Réduire la fracture numérique des territoires

Je suis intervenue lors du débat sur le marché unique du numérique.

“Monsieur le Président, Monsieur le Vice-président de la Commission, chers collègues, il faut bien reconnaître que la révolution numérique s’est principalement faite en dehors de nos frontières. Aujourd’hui cette révolution défie notre vieille Europe. Si nous ne voulons pas devenir une simple colonie du monde numérique, nous devons redoubler nos efforts.

L’agenda numérique s’offre une place de choix dans le nouveau programme de la Commission européenne, et je tiens à saluer deux initiatives majeures du président Juncker. La première est d’avoir fait de l’achèvement d’un marché unique du numérique sa priorité. La deuxième est d’avoir nommé un vice-président spécifiquement en charge de cette politique.

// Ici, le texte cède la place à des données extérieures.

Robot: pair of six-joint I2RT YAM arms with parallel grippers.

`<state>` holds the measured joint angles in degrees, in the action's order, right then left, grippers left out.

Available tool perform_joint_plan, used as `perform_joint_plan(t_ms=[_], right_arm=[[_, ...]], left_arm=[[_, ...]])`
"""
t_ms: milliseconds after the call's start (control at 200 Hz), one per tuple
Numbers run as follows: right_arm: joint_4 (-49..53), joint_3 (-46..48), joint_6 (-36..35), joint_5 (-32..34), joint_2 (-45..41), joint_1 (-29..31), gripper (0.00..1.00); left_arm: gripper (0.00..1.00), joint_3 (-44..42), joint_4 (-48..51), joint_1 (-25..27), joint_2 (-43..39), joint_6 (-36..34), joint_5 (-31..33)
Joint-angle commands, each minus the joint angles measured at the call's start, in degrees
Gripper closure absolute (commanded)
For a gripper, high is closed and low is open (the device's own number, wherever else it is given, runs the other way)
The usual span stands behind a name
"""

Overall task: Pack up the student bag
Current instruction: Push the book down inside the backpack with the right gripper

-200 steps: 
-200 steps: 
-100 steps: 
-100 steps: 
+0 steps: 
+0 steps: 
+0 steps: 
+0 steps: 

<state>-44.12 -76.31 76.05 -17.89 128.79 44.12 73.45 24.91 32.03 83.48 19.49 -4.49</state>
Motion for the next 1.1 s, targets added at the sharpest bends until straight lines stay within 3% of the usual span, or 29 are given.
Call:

De nombreux progrès ont été enregistrés depuis 2010 dans l’accès à internet. Cependant notre politique aura échoué si une fracture numérique persiste entre les territoires de l’Union européenne, parmi ses entreprises et au sein de sa population. Le commissaire Barnier l’a dit, seule une PME sur sept vend des produits en ligne. Je rajouterai qu’à peine un foyer sur cinq situés en zone rurale a accès à une connexion à haut débit. En France, seul un quart des plus de 75 ans dispose d’un accès internet à domicile.

Nous devons résorber ces disparités et investir dans des infrastructures de haut débit en zone rurale, accompagner la numérisation des PME et former les citoyens aux nouvelles technologies.

Ainsi, j’espère que nous saurons relever ce double défi: recouvrer notre souveraineté numérique et en faire bénéficier tous nos concitoyens.”